(Beginning of RECORDED DATA)

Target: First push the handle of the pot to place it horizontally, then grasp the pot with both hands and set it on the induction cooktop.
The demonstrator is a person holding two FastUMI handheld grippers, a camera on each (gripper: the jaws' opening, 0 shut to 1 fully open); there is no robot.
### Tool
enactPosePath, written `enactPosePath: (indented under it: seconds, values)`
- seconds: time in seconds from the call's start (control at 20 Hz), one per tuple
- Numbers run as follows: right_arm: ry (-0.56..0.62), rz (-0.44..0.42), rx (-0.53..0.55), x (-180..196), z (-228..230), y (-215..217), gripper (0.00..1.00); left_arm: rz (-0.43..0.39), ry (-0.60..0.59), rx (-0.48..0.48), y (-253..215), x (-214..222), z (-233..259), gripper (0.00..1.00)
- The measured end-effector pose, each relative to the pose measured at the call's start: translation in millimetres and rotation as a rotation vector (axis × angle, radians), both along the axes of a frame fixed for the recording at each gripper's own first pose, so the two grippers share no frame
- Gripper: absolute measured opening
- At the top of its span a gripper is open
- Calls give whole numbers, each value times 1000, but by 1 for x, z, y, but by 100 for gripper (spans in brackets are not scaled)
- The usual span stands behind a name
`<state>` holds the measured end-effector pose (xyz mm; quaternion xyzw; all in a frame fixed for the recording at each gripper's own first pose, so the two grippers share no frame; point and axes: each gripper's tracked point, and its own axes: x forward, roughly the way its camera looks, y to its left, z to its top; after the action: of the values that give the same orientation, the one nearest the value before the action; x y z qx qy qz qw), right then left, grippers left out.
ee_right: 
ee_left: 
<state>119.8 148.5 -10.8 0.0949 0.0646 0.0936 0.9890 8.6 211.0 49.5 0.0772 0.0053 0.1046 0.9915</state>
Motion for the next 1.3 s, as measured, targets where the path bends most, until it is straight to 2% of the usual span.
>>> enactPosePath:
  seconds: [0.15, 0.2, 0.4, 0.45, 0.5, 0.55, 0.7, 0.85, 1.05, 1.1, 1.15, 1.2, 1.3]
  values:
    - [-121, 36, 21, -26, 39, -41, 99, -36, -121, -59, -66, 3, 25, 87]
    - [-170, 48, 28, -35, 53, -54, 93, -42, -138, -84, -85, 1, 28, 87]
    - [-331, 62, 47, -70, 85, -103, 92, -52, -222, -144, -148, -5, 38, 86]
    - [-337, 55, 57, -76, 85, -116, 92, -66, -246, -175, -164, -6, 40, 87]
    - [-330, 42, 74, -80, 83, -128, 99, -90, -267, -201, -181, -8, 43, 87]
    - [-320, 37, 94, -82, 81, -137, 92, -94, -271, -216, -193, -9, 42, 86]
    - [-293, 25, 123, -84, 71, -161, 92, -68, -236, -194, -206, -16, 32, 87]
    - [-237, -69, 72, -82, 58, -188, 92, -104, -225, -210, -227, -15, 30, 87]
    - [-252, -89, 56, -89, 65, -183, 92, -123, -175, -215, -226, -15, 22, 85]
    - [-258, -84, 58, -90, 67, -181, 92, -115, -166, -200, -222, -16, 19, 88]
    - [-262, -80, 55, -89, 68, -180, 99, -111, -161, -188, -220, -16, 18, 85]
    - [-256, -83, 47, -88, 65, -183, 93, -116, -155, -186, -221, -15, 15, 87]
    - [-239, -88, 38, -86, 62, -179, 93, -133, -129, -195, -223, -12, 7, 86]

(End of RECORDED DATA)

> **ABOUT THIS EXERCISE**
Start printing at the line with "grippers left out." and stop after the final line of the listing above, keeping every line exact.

> **SOLUTION TO THIS TASK**
`<state>` holds the measured end-effector pose (xyz mm; quaternion xyzw; all in a frame fixed for the recording at each gripper's own first pose, so the two grippers share no frame; point and axes: each gripper's tracked point, and its own axes: x forward, roughly the way its camera looks, y to its left, z to its top; after the action: of the values that give the same orientation, the one nearest the value before the action; x y z qx qy qz qw), right then left, grippers left out.
ee_right: 
ee_left: 
<state>119.8 148.5 -10.8 0.0949 0.0646 0.0936 0.9890 8.6 211.0 49.5 0.0772 0.0053 0.1046 0.9915</state>
Motion for the next 1.3 s, as measured, targets where the path bends most, until it is straight to 2% of the usual span.
>>> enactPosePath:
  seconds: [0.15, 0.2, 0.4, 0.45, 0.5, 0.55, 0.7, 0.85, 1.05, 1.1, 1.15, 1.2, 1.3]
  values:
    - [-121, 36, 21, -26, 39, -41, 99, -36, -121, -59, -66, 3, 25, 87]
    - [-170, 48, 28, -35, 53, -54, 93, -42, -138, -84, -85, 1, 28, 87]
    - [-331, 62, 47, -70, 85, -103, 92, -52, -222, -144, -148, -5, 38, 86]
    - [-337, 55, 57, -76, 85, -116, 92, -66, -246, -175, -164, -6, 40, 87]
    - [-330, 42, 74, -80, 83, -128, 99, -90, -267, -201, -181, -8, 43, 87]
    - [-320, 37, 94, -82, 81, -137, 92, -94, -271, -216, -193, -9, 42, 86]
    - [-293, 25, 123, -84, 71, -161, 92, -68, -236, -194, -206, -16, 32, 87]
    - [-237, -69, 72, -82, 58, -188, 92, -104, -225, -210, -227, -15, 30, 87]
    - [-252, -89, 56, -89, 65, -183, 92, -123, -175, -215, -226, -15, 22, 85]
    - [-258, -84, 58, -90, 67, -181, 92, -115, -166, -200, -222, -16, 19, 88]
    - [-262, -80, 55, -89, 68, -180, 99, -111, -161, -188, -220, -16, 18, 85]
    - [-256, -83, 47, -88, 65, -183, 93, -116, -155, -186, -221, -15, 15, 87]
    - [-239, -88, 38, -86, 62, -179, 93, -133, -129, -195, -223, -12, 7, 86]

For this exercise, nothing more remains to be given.